J’étais plongé dans ma musique, fermant les yeux pour pouvoir focaliser tout mon esprit sur chaque son qui sortait de mes écouteurs. Le rythme des bouts de bois, du piano qui accompagne la voix du chanteur, la guitare électrique…Chaque instrument n’est pas laissé au hasard dans un morceau et je me délectais de chaque instant, chaque ensemble de notes qui, mélangés, fusionnées entre elles, formaient une musique harmonieuse, inspirante. La paix entre les sons ! Voilà ce que j’aimais dans la musique. Parfois, je regrettais de voir que les hommes ne pouvaient pas s’accorder aussi bien que des notes de musique sur une partition pour former ensemble une mélodie parfaite…

Je rouvrais les yeux, ayant la mauvaise sensation d’être observé. Je remarquais en effet une petite créature à ma droite me jeter un regard. Erwin avait trouvé une raison de s’intéresser à moi après des semaines de je-m’en-foutisme total ? Car c’était bien la première fois qu’il semblait se sentir concerné par ce qu’il y avait autour de lui. Je n’étais pas la seule chose qu’il ignorait après tout, il avait dans le lycée la réputation d’un gars toujours déconnecté, absent, mais là…

-Je peux t’aider ? Demandais-je.

Il ne me regardait pas directement : il jetait son regard sur mon téléphone que je gardais dans la main.

-Tu aimes la musique ? Repris-je

-…Je n’en écoute pas.

-Ah bon ? Tout le monde écoute de la musique pourtant, au moins un petit peu.

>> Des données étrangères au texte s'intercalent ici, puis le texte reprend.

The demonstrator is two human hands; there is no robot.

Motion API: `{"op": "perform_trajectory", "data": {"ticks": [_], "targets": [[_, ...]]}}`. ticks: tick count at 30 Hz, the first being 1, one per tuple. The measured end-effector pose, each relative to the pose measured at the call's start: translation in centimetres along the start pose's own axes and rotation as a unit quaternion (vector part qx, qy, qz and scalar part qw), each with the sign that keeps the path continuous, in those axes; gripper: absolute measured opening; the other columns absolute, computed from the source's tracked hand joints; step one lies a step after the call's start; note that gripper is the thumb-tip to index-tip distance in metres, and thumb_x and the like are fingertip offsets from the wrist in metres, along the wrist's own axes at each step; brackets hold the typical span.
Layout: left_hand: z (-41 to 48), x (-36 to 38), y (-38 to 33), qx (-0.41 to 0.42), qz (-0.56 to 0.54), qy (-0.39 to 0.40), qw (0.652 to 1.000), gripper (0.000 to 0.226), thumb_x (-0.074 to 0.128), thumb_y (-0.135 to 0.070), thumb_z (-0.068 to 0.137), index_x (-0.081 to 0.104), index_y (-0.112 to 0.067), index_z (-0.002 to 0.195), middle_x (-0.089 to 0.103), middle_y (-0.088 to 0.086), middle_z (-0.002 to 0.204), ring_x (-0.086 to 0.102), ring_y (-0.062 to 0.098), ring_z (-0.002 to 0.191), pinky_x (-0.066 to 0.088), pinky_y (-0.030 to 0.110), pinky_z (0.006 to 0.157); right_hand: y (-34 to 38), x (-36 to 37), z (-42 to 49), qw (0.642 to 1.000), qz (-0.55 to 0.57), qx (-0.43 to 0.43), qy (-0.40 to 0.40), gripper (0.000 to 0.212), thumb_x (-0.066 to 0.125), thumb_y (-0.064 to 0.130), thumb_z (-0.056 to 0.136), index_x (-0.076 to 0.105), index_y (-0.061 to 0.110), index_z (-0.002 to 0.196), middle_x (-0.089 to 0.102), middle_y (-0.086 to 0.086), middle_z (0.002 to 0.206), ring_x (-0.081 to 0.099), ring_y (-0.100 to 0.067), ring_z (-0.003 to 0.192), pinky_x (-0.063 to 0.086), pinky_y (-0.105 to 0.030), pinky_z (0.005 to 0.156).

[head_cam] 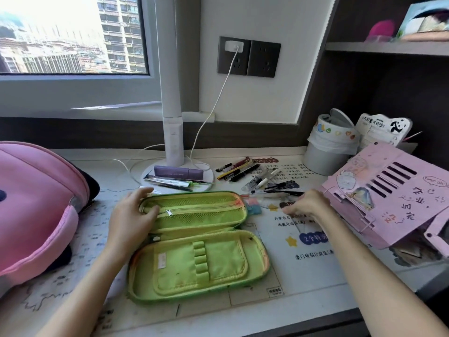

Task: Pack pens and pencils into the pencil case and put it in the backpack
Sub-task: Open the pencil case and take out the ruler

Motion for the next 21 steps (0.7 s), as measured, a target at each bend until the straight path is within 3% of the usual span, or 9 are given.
{"op": "perform_trajectory", "data": {"ticks": [3, 6, 9, 12, 15, 16, 18, 21], "targets": [[-0.2, -0.2, -0.2, 0.006, 0.002, -0.026, 1.000, 0.031, 0.067, -0.010, 0.077, 0.063, -0.015, 0.107, 0.064, 0.009, 0.105, 0.060, 0.025, 0.096, 0.044, 0.036, 0.080, 0.0, -0.6, -0.7, 0.998, 0.054, -0.010, 0.016, 0.065, 0.089, 0.026, 0.054, 0.061, 0.001, 0.107, 0.065, -0.015, 0.113, 0.062, -0.030, 0.099, 0.052, -0.040, 0.087], [-0.5, -0.4, -0.4, 0.022, -0.006, -0.039, 0.999, 0.029, 0.066, -0.008, 0.078, 0.064, -0.013, 0.106, 0.064, 0.009, 0.104, 0.060, 0.026, 0.093, 0.046, 0.038, 0.079, -0.4, -0.9, -1.1, 0.994, 0.112, 0.002, 0.012, 0.063, 0.085, 0.008, 0.062, 0.053, -0.003, 0.116, 0.062, -0.017, 0.113, 0.058, -0.029, 0.098, 0.049, -0.038, 0.088], [-0.7, -0.8, -1.0, 0.048, 0.002, -0.063, 0.997, 0.026, 0.063, -0.005, 0.078, 0.064, -0.011, 0.104, 0.064, 0.009, 0.099, 0.059, 0.029, 0.090, 0.050, 0.044, 0.078, -1.2, -0.3, -1.5, 0.987, 0.157, 0.001, -0.008, 0.042, 0.082, 0.004, 0.066, 0.060, 0.002, 0.101, 0.063, -0.011, 0.087, 0.058, -0.025, 0.085, 0.048, -0.034, 0.077], [-1.3, -1.2, -1.8, 0.087, 0.006, -0.062, 0.994, 0.022, 0.064, -0.002, 0.077, 0.066, -0.011, 0.097, 0.065, 0.007, 0.092, 0.060, 0.029, 0.084, 0.051, 0.044, 0.076, -1.9, 0.4, -1.7, 0.984, 0.176, -0.005, -0.024, 0.036, 0.079, 0.001, 0.067, 0.060, 0.001, 0.097, 0.066, -0.012, 0.085, 0.063, -0.029, 0.082, 0.053, -0.038, 0.076], [-2.8, -1.7, -2.8, 0.151, 0.008, 0.065, 0.986, 0.017, 0.069, -0.017, 0.077, 0.065, -0.026, 0.090, 0.063, -0.007, 0.085, 0.060, 0.014, 0.078, 0.048, 0.028, 0.066, -2.4, 0.7, -2.1, 0.988, 0.151, -0.008, -0.041, 0.022, 0.070, 0.003, 0.072, 0.062, 0.001, 0.093, 0.066, -0.010, 0.076, 0.062, -0.026, 0.067, 0.052, -0.035, 0.065], [-3.5, -1.9, -3.1, 0.190, 0.029, 0.132, 0.973, 0.013, 0.067, -0.033, 0.077, 0.065, -0.032, 0.090, 0.062, -0.012, 0.085, 0.059, 0.010, 0.078, 0.047, 0.026, 0.065, -2.4, 0.4, -2.6, 0.989, 0.131, -0.024, -0.060, 0.015, 0.065, 0.006, 0.076, 0.063, 0.004, 0.090, 0.067, -0.009, 0.075, 0.063, -0.026, 0.066, 0.052, -0.035, 0.065], [-4.9, -2.1, -3.3, 0.273, 0.113, 0.236, 0.926, 0.032, 0.055, -0.061, 0.072, 0.067, -0.038, 0.091, 0.062, -0.015, 0.089, 0.058, 0.009, 0.082, 0.051, 0.029, 0.067, -2.2, 0.1, -4.2, 0.982, 0.131, -0.103, -0.093, 0.009, 0.055, 0.014, 0.086, 0.061, 0.010, 0.080, 0.068, -0.009, 0.078, 0.063, -0.028, 0.070, 0.052, -0.036, 0.067], [-6.0, -2.0, -2.8, 0.362, 0.207, 0.272, 0.867, 0.040, 0.053, -0.065, 0.066, 0.066, -0.041, 0.095, 0.064, -0.016, 0.095, 0.057, 0.014, 0.088, 0.053, 0.029, 0.071, -1.2, -0.5, -9.4, 0.935, 0.256, -0.246, 0.015, 0.021, 0.045, 0.012, 0.096, 0.058, 0.013, 0.079, 0.064, -0.007, 0.071, 0.056, -0.018, 0.059, 0.047, -0.029, 0.053]]}}
Point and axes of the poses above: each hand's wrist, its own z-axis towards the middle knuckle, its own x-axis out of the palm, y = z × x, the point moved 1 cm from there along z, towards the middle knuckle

-Je ne suis pas tout le monde…

Beaucoup de personne auraient trouvés ça bizarre, ce seraient mis à le juger, le considérer comme insolent et désagréable. Mais sa réponse me fit sourire. En effet, ce n’est pas tout le monde. Je ne suis pas tout le monde non plus, ni mon voisin de table, le chauffeur, le président. Tout le monde n’existait pas au fond.

-Tu veux écouter ?


Je retirais l’un de mes deux écouteurs et le lui tendit. Il posa son regard dessus et hésita, ressemblant à un animal méfiant devant un objet inconnu. « Sympathy for the devil » était en train d’être joué et je voyais qu’il était particulièrement attiré par cette tentation. C’était presque adorable. Il me dit doucement, presque dans un chuchotement adorable :

-Je veux bien…

Il prit avec beaucoup de délicatesse l’écouteur de ma main et le fixa dans son oreille. Il regarda de-vant lui et resta immobile. Il ferma les yeux et je voyais que ça lui faisait quelque chose. Il aimait. Il aimait ce morceau et ça me faisait plaisir de le voir en profiter.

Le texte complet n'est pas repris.